Inflação em julho registra 0,07% e atinge meta estipulada pelo governo

A inflação oficial do Brasil, medida pelo Índice Nacional de Preços ao Consumidor Amplo (IPCA), recuou para 0,07% no mês de julho, marcando o quarto mês consecutivo de desaceleração. Esse resultado foi impulsionado pela queda nos preços dos alimentos, contribuindo para que o acumulado de 12 meses chegasse a 4,44%. O novo índice está alinhado com a meta estabelecida pelo governo, que é de 3% com uma margem de tolerância de 1,5 ponto percentual.

Os números foram divulgados nesta terça-feira (11) pelo Instituto Brasileiro de Geografia e Estatística (IBGE). O desempenho do IPCA no mês de julho estava dentro das expectativas do mercado financeiro, que, segundo o boletim Focus do Banco Central (BC), previa a inflação em 0,07% para o período. Para o fechamento de 2026, a previsão do mercado é de uma inflação de 5,02%.

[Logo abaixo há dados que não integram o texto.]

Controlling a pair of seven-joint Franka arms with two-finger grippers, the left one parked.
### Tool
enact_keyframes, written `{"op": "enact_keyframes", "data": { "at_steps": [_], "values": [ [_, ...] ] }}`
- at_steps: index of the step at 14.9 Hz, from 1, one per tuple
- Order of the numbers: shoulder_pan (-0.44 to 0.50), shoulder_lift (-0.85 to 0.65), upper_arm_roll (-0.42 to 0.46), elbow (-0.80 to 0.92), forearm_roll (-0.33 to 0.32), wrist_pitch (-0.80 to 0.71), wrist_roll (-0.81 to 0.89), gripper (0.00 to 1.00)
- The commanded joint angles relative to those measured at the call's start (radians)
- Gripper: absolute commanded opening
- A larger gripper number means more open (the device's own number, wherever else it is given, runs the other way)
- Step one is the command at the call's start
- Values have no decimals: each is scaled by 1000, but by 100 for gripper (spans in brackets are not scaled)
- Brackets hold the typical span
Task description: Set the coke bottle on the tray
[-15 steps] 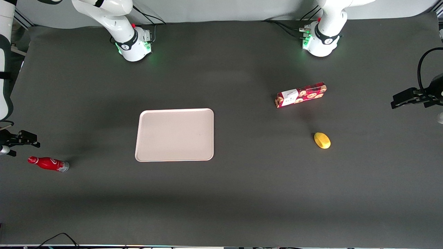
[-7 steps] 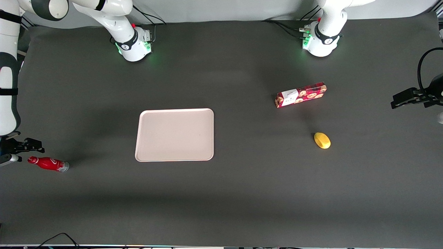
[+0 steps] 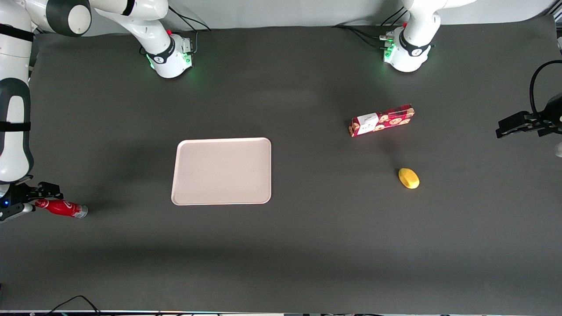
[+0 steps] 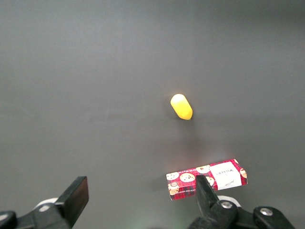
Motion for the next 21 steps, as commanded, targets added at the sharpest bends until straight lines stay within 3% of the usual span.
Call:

Os dados dos últimos meses mostram uma trajetória variável. Em janeiro, a inflação foi de 0,33%, em fevereiro chegou a 0,70%, em março ficou em 0,88%, abril registrou 0,67%, maio apresentou 0,58% e junho teve uma marca baixa de 0,16%. Julho se destacou com o menor índice desde agosto de 2025, que havia registrado 0,11%, e é o menor resultado para julho desde 2022, quando a inflação foi de -0,68%.

O índice de difusão, que avalia a porcentagem de produtos e serviços com aumento de preço, ficou em 50% em julho, indicando que metade dos 377 itens pesquisados pelo IBGE teve elevações em seus preços. O desempenho foi heterogêneo entre diferentes grupos de produtos, por exemplo, alimentos e bebidas apresentaram uma queda de 0,67%, impactando negativamente 0,14 ponto percentual no índice geral.

Por outro lado, o grupo de habitação teve alta de 0,99%, contribuindo com 0,15 ponto percentual para a inflação. O vestuário foi outro grupo a registrar recuo, com -0,66%, o que afetou em -0,03 ponto percentual o resultado final. O transporte mostrou um comportamento misto, com passagens aéreas subindo 11,67%, enquanto combustíveis, como etanol e gasolina, registraram quedas significativas em seus preços.

Fernando Gonçalves, especialista que analisou os dados, destacou que as tarifas de energia devem apresentar alívio em agosto, com a entrada em vigor do Bônus Itaipu, um desconto já aprovado pela Agência Nacional de Energia Elétrica. A coleta de preços, que embasa esses dados, é realizada em dez regiões metropolitanas e em algumas capitais, abrangendo um amplo espectro de produtos e serviços, permitindo uma visão abrangente da economia.